Carl Schmidt was born into the world with polycystic kidney disease (PKD); a genetic disorder in which clusters of cysts develop in the kidneys.
The Kellyville resident said the condition has reduced the function of his kidneys over the years.
“I was born with it and over time it’s taken its toll. I’m at about 10 per cent kidney function,” he said.
“With kidney disorders, there are hardly any symptoms until the kidney is about to go...it’s important for people to make themselves aware of kidney diseases out there for preventative reasons.”
Kidney disease kills more people each year than breast cancer, prostate cancer or even road traffic accidents, according to Kidney Health Australia (KHA).

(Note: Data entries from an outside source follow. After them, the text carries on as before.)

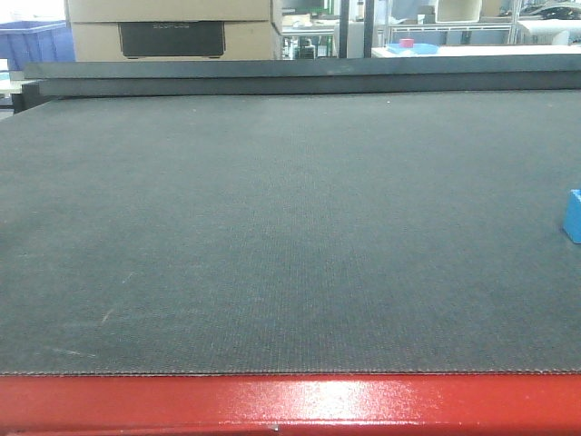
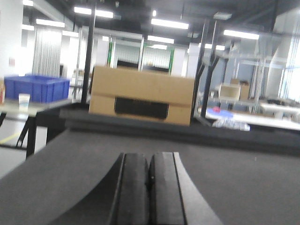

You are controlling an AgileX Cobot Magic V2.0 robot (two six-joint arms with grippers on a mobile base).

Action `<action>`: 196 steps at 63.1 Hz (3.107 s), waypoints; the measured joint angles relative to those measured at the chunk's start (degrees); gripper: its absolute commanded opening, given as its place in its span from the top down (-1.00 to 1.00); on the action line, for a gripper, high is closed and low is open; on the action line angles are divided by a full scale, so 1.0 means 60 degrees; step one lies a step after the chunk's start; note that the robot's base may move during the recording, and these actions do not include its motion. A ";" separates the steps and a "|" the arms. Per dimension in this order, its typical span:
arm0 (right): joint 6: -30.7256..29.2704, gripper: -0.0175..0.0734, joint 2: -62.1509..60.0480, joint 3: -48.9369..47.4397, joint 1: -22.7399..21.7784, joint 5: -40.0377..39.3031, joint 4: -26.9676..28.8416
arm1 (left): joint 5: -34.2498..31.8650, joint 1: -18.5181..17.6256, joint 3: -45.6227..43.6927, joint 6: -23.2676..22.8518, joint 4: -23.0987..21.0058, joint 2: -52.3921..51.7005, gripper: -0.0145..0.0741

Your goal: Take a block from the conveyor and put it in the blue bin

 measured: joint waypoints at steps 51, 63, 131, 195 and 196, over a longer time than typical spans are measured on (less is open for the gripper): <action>-0.0430 0.97 0.1731 -0.6051 0.0000 0.3869 0.0000 | 0.3880 0.0000 -0.7439 0.0018 0.1052 0.3954 0.92; -0.0430 0.97 0.3415 -0.7953 0.0000 0.5801 0.0000 | 0.6174 0.0000 -0.9389 0.0018 0.1072 0.5493 0.92; -0.0451 0.97 1.2182 -0.9832 0.0000 1.1543 0.0765 | 1.0142 0.0000 -1.0644 0.0018 0.0213 1.1900 0.92; 0.1404 -0.31 1.6107 -1.1419 0.0017 1.2509 0.0332 | 1.0267 0.0000 -1.0644 0.0018 0.0198 1.3055 0.92; 0.1404 -0.33 1.6148 -1.1419 0.0017 1.2509 0.0349 | 1.0267 0.0000 -1.0644 0.0018 0.0198 1.3055 0.92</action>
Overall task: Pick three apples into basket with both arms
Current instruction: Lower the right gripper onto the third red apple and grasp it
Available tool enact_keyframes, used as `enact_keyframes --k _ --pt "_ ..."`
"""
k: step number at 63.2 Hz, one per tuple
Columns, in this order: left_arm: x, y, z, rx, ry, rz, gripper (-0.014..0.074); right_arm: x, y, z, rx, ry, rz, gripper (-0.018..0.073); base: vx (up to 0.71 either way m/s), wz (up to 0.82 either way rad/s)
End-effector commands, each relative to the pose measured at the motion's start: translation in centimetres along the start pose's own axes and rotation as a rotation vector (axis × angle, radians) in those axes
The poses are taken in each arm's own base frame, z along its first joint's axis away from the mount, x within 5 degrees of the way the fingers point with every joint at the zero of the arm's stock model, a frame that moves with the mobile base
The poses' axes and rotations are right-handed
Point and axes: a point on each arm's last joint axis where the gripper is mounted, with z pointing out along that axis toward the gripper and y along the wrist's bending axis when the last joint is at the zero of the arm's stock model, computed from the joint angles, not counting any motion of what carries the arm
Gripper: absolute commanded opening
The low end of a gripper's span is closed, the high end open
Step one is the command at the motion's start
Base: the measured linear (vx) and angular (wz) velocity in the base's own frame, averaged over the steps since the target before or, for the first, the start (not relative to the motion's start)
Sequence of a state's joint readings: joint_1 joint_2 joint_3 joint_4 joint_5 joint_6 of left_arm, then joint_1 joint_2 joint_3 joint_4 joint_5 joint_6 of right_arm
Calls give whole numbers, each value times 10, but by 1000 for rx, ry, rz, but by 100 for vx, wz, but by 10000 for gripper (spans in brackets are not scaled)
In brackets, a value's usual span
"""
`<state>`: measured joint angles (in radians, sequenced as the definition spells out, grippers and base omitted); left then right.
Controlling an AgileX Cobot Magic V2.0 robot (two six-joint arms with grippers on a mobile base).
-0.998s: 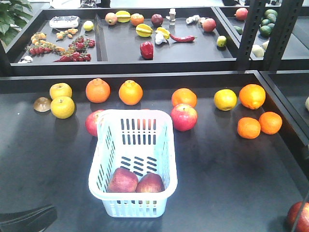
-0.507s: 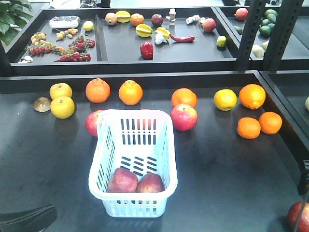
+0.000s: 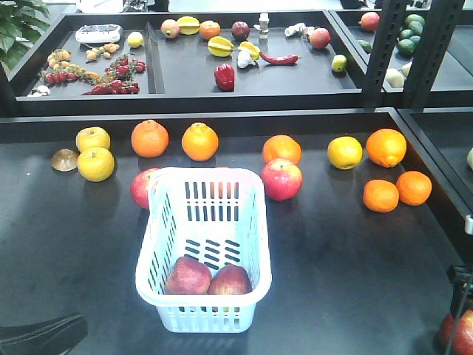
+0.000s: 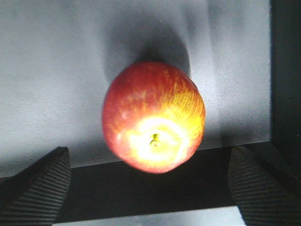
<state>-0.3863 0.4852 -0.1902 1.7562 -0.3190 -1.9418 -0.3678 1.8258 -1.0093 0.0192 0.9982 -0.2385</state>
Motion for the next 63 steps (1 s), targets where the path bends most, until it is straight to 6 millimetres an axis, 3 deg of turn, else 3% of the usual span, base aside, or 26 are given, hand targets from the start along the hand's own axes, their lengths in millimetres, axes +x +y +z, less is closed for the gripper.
enact_keyframes --k 1,42,50,63 --pt "-8 -1 -1 -7 -21 14 -6 -2 -3 -10 17 -35 -1 627 0 0" --pt "-8 -1 -1 -8 -22 14 -6 -13 -6 26 -7 40 3 564 0 0" --pt "-8 -1 -1 -8 -22 14 -6 -13 -5 26 -23 40 14 474 0 0" --pt "-8 -1 -1 -8 -22 14 -6 -13 -1 21 -59 23 28 231 0 0"
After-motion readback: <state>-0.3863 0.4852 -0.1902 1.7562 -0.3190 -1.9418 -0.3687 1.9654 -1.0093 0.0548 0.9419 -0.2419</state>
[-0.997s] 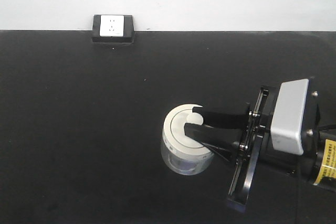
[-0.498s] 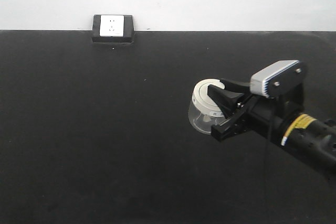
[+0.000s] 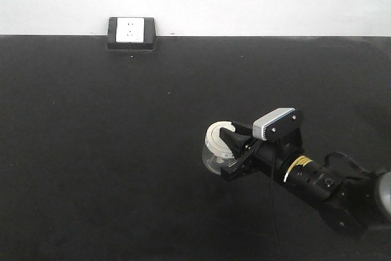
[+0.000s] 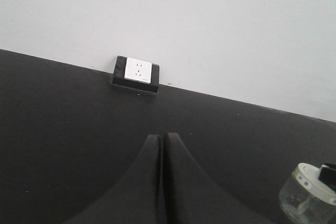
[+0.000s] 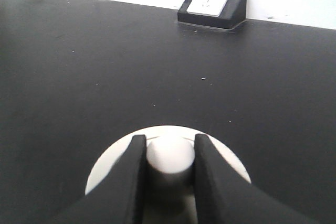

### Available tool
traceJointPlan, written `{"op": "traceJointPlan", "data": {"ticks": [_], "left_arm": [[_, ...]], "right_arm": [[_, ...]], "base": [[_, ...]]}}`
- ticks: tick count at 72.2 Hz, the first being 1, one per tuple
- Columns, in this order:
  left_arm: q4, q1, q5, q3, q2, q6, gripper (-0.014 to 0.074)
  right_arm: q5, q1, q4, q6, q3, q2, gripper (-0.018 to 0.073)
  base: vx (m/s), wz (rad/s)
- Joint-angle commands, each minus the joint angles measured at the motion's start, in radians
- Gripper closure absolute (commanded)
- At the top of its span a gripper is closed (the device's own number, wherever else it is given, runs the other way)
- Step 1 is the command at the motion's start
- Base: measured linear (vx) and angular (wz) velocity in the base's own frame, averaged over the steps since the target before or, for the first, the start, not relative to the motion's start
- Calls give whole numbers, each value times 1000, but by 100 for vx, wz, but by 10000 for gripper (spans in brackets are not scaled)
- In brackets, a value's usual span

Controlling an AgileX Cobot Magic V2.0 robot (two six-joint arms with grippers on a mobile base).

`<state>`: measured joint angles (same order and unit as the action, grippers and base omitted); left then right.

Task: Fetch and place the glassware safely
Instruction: 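Lower the jar onto the black benchtop with the right gripper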

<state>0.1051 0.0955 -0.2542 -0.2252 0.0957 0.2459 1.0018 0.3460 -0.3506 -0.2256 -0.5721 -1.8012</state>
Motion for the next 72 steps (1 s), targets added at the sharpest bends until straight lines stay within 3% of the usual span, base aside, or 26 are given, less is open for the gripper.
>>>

One in 10 Australians have indicators of chronic kidney disease, yet less than 10 per cent of those know they have the condition.
Chronic kidney disease is often called a ‘silent disease’ as there are frequently no warning signs, and it can be common for people to lose up to 90 per cent of their kidney function before experiencing any symptoms.
Dr Richard Phoon, senior staff specialist in nephrology at Westmead Hospital, said due to one third of Australians being at increased risk of developing kidney disease, he hopes people take action to protect their kidney health and clearly identify the symptoms.
“The symptoms and causes of kidney disease are often not appreciated in the general community which presents a significant challenge in early detection of the disease,” he said.
“If detected early, the otherwise inevitable deterioration in kidney function and associated increased risk of cardiovascular disease can be reduced by as much as 50 per cent and may even be reversible.”
Not-profit health fund, HCF, is supporting Kidney Health Australia to call on locals to better understand the condition so that they can act early.
HCF provides a free support service to help eligible members manage their chronic conditions through the My Health Guardian chronic conditions program.
Tips for preventing kidney disease:
- Know the risk factors: Diabetes, high blood pressure, age over 60 years, smoking, obesity and family history are just some of the risk factors to be aware of.
- Look out for symptoms: Kidney disease often has no warning symptoms, however there are signs which may indicate reduced kidney function, including changes in the amount or appearance of your urine (e.g. frothy urine), blood in your urine, muscle cramps, tiredness, puffiness in your legs, ankles or around your eyes, appetite loss and headaches.
- Complete KHA’s quick online test to identify your kidney disease risk.
- Speak to your doctor about a kidney health check.